(TASK BRIEF): Every line below that includes the word "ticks" needs to be copied.

(Items listed in a dataset)

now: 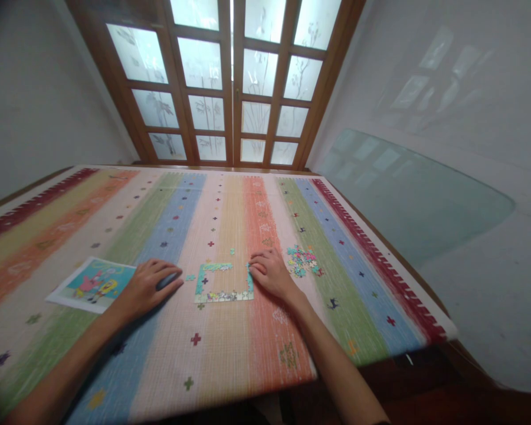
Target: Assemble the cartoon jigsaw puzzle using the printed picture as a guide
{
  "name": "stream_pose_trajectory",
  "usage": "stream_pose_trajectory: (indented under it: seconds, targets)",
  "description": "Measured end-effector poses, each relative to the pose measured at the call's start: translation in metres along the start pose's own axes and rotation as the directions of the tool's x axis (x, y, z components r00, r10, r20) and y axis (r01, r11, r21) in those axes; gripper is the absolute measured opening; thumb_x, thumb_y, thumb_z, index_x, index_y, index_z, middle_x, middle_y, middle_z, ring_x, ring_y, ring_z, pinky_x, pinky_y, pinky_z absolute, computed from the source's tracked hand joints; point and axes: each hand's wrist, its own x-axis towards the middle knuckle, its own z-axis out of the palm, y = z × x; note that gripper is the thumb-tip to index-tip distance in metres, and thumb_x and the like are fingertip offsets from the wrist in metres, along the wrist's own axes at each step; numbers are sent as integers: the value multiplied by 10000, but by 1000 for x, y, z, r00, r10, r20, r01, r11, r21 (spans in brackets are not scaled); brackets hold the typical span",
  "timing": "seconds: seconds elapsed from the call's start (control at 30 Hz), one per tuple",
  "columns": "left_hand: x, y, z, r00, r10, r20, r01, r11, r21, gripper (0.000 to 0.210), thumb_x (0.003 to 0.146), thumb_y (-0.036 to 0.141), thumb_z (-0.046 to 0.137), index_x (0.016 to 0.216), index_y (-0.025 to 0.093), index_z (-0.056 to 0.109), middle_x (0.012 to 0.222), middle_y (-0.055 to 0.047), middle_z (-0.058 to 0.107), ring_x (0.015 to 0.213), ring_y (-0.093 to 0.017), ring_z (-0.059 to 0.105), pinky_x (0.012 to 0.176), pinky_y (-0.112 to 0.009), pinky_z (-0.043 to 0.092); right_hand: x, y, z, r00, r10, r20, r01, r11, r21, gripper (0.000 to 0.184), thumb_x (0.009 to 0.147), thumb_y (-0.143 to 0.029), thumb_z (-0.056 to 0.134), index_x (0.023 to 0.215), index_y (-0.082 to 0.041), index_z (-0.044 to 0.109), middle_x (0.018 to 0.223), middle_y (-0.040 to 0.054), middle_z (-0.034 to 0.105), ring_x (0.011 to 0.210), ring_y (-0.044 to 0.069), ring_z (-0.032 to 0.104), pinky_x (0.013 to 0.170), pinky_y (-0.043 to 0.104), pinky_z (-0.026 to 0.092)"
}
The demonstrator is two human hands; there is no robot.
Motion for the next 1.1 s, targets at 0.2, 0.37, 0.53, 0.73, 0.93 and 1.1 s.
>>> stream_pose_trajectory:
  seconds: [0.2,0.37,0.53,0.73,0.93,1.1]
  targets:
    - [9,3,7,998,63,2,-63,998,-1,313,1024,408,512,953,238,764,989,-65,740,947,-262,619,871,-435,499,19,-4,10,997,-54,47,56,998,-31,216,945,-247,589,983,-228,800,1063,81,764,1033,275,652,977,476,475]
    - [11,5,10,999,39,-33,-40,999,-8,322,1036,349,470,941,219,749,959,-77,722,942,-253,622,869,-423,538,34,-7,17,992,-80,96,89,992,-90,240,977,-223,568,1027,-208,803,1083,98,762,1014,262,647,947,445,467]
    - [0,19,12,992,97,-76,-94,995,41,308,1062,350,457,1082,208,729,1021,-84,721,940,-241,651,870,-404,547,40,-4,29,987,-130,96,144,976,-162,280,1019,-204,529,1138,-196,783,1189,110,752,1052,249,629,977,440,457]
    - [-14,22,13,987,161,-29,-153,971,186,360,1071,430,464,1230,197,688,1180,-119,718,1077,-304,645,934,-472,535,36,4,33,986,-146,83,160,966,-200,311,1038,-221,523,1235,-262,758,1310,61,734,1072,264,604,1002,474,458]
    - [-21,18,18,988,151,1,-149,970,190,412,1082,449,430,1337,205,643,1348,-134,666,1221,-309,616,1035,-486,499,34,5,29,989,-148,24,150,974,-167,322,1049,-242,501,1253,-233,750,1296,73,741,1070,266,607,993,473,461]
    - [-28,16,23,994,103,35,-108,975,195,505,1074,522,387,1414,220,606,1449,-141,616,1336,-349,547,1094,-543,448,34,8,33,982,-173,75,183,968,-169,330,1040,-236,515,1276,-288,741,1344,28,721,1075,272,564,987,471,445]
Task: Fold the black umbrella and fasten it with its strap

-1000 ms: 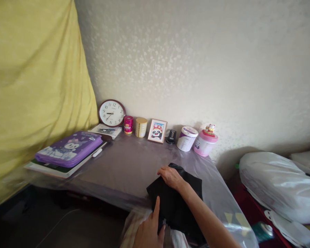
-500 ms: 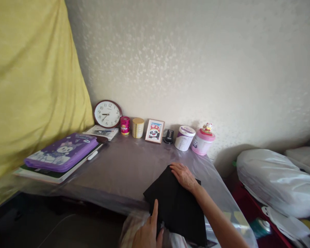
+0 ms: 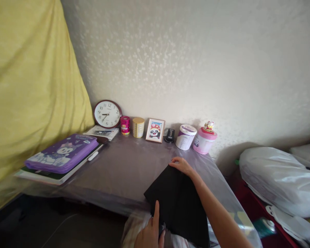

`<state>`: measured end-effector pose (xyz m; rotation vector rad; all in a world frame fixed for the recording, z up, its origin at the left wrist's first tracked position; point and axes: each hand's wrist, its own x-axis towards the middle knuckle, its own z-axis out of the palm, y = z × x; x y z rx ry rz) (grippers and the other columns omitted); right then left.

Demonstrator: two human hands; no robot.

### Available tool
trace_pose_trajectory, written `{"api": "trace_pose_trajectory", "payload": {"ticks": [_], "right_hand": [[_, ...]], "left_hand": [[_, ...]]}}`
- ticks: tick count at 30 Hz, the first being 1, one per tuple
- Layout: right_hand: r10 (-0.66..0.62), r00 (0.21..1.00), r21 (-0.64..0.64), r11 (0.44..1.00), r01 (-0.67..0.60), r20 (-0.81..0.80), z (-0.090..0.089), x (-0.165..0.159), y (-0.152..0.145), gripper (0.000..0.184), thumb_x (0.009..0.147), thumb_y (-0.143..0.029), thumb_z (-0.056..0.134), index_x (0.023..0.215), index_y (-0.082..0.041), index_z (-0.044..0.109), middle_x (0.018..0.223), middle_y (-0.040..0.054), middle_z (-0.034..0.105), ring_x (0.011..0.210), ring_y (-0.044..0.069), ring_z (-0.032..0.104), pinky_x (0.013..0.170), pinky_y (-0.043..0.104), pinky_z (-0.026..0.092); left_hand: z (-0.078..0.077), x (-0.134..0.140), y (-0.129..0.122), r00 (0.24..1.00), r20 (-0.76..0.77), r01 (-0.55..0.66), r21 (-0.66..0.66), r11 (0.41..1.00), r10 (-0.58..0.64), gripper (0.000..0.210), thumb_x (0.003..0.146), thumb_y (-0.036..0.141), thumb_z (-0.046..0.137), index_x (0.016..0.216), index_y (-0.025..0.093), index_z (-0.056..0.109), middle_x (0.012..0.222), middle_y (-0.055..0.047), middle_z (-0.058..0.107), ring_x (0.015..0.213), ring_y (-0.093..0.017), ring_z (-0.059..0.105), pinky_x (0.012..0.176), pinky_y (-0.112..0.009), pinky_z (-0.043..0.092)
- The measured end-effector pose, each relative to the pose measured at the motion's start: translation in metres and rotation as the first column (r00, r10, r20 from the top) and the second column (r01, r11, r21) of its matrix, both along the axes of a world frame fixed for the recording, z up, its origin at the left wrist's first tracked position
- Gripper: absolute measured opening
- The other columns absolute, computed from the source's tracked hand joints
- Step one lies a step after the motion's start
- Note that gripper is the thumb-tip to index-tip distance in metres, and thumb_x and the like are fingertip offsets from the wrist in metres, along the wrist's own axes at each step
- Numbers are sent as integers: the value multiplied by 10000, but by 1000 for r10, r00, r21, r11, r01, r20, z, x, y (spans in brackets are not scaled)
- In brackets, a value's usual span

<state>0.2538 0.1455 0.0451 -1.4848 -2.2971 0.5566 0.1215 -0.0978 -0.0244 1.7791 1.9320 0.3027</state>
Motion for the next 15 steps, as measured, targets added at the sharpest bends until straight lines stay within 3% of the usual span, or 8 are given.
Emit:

(SOLUTION BELOW):
trace_pose_trajectory, written `{"api": "trace_pose_trajectory", "payload": {"ticks": [_], "right_hand": [[_, ...]], "left_hand": [[_, ...]]}}`
- ticks: tick count at 30 Hz, the first being 1, one per tuple

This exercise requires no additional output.